We haven’t been able to see Jack’s mom in person since early March. She’s been in an assisted living facility since late last fall. Just before Halloween, she’d fallen at home and laid all alone on her laundry room floor for several hours, waiting for someone to realize she needed help.

I hate that this happened. And it wasn’t even the first time. This time it was a broken hip. After surgery and recuperating in a transitional care unit, Mom-in-Law and the family agreed that a senior living situation might be best. She took to her new digs easily, made some friends during her daily visits to the dining room, and all-in-all seemed to be doing much better than she had been at home. She was smiling again. She had a new enthusiasm because she had things to talk about when we visited. We all felt some peace of mind that had been lacking for a long time.

As the Coronavirus crept into the U.S., precautions were put in place at the facility. First, Jack was questioned upon entering the building a few days after our return from Mexico. Upon admitting we had been out of the country within the past fourteen days, he was told we could not come back for two weeks. (Luckily we had squeezed in one visit the day after our return from vacation before things got really serious.) Before our fourteen days were up though, the building was closed off to all visitors. And not long after that, residents were no longer allowed to leave their apartments.

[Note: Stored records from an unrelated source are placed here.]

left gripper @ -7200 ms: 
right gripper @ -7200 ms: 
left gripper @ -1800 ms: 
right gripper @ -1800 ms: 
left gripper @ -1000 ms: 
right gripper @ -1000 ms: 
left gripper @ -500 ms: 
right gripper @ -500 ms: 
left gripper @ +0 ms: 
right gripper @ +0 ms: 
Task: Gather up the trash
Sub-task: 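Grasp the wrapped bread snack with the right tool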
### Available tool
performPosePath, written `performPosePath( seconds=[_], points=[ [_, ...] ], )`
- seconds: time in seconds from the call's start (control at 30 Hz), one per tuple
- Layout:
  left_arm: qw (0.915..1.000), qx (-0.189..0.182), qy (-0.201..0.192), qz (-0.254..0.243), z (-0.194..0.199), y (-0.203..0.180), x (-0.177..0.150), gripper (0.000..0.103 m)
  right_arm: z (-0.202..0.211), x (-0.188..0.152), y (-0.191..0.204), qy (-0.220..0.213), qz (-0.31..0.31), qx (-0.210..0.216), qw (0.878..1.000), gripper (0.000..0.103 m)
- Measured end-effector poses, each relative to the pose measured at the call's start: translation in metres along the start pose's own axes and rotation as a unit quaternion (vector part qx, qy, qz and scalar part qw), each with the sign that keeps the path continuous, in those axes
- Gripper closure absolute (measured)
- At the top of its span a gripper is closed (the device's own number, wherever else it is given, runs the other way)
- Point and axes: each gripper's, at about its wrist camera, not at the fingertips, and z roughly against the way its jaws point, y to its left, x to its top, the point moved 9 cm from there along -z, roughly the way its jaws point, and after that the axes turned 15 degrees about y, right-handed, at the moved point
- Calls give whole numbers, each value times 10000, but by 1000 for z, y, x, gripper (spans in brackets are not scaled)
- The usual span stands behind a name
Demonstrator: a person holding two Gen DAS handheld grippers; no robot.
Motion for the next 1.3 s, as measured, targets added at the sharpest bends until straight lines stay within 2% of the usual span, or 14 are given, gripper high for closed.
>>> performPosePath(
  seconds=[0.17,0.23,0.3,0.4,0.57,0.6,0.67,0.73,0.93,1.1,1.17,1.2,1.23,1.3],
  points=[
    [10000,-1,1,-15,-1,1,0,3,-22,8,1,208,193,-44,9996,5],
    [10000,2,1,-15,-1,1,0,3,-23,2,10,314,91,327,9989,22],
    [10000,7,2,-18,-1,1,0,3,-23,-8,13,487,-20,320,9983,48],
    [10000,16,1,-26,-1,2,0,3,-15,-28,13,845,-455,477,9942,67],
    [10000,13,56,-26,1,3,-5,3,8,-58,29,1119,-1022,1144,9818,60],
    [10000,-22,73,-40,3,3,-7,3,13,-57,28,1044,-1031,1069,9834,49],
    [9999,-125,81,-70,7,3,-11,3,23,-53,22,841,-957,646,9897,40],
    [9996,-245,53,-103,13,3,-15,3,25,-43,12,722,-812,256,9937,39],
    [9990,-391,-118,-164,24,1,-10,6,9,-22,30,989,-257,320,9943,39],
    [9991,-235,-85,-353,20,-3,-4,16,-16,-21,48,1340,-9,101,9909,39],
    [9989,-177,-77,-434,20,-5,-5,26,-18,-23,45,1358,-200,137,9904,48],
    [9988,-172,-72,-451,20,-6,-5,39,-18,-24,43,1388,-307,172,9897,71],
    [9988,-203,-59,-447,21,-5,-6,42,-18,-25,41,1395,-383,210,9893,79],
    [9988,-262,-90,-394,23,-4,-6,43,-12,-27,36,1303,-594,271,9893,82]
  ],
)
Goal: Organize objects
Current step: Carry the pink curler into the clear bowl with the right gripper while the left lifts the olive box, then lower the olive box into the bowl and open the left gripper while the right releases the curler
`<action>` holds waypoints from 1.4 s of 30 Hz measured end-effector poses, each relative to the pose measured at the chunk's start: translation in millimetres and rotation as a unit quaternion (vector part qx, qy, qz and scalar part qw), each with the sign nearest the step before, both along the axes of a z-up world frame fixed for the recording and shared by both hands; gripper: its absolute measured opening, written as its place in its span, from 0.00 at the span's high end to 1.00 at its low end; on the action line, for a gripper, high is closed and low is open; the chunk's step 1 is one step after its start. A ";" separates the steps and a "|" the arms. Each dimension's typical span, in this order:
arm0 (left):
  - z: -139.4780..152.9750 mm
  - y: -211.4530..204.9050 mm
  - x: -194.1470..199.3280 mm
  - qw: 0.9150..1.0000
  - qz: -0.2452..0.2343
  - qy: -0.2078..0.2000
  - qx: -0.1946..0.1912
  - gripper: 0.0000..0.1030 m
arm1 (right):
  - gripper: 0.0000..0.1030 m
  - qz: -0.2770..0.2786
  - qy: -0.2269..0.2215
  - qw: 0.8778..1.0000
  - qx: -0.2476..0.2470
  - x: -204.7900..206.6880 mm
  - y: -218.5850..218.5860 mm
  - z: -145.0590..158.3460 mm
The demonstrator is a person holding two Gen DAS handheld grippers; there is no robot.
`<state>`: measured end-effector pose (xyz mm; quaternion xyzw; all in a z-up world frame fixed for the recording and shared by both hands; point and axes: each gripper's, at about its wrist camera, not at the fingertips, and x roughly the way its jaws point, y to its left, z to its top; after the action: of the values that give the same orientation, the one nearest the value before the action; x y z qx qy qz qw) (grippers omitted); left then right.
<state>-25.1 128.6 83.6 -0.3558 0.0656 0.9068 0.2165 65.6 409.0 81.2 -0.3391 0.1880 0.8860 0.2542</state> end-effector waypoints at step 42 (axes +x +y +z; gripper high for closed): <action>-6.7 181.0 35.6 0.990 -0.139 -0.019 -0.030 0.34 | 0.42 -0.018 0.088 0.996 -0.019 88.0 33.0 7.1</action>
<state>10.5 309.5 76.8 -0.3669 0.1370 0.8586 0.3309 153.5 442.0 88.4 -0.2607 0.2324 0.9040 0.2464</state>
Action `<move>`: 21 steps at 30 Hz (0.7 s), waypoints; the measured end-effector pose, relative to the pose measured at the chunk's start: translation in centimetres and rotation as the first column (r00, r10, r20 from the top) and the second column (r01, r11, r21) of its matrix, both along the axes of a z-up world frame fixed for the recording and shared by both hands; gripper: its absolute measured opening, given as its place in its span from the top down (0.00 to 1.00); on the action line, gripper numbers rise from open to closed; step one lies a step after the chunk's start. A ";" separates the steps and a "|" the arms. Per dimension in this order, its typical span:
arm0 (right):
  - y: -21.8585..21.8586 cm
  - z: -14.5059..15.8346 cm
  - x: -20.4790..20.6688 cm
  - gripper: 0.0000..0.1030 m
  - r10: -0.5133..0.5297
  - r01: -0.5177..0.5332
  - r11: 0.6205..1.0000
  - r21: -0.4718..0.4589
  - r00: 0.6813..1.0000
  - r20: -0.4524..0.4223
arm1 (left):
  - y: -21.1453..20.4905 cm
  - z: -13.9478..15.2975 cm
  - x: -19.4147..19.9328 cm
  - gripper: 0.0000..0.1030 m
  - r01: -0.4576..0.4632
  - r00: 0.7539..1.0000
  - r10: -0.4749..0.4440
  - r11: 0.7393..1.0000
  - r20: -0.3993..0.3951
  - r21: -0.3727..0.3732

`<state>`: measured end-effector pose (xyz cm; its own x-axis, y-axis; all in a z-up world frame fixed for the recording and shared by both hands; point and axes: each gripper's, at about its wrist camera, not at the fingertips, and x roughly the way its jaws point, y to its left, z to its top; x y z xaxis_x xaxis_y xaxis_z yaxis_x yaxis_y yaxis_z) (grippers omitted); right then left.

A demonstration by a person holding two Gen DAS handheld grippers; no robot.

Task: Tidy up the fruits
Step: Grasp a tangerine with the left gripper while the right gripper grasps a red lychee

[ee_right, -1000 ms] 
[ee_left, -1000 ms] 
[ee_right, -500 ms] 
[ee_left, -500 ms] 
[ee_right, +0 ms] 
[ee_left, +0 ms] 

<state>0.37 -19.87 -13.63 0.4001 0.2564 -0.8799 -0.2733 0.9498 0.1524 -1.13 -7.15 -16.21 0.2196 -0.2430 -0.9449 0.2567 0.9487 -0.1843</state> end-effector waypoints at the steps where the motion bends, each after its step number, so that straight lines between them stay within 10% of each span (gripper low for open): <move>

We call Mom frequently, and she insists she’s fine. She says she’s not bored out of her mind and the Game Show Network keeps her entertained. She has a favorite caregiver who she mentions frequently, and that gives me some comfort. But we’ve been missing her.

Seeing the occasional story of others visiting their elderly loved ones at a window, we thought we’d try something similar. Mom’s apartment is on the backside of the building. She’s on the main level if you walk to her place through the front entrance. But the property slopes downward to the back of the building. On that side, her apartment is two floors up since the lower-level memory care apartments sit below at the ground level. However, there’s a little parking lot just beyond the back of the building which offered some promise. We made a plan with Mom, telling her we’d call when we arrived on Saturday and she could come to the window and see us while we talked on the phone. Son Ryker came along, and so did Lucy Pie. Grandma loves Lucy Pie!

The visit went well, even though it didn’t go exactly as planned. When we pulled in to the lot, Jack called and told Mom to go to the window. She said, “Okay. Just a minute.” And then she hung up.

Mom appeared in the window, without her phone, and she waved at us. We waved back. She waved again. Jack held up his phone and put it to his ear, trying to signal to her to get her phone. She waved again. “Just call her again,” I suggested. So he did.

We could tell the moment Mom heard her phone ring. She raised one finger at us as if to say, “Hold on!” And she ambled away from the window, returning shortly after she’d answered the phone. “You were supposed to stay on the line and keep the phone with you, Mom.” Jack said. “Oh,” she replied amiably. Jack put his phone on speaker and we all chatted with her for a while. A few geese were nearby, honking nervously at Lucy. Lucy pulled on the leash that Ryker held tightly and rumbled back at the geese. Mom thought this was quite funny.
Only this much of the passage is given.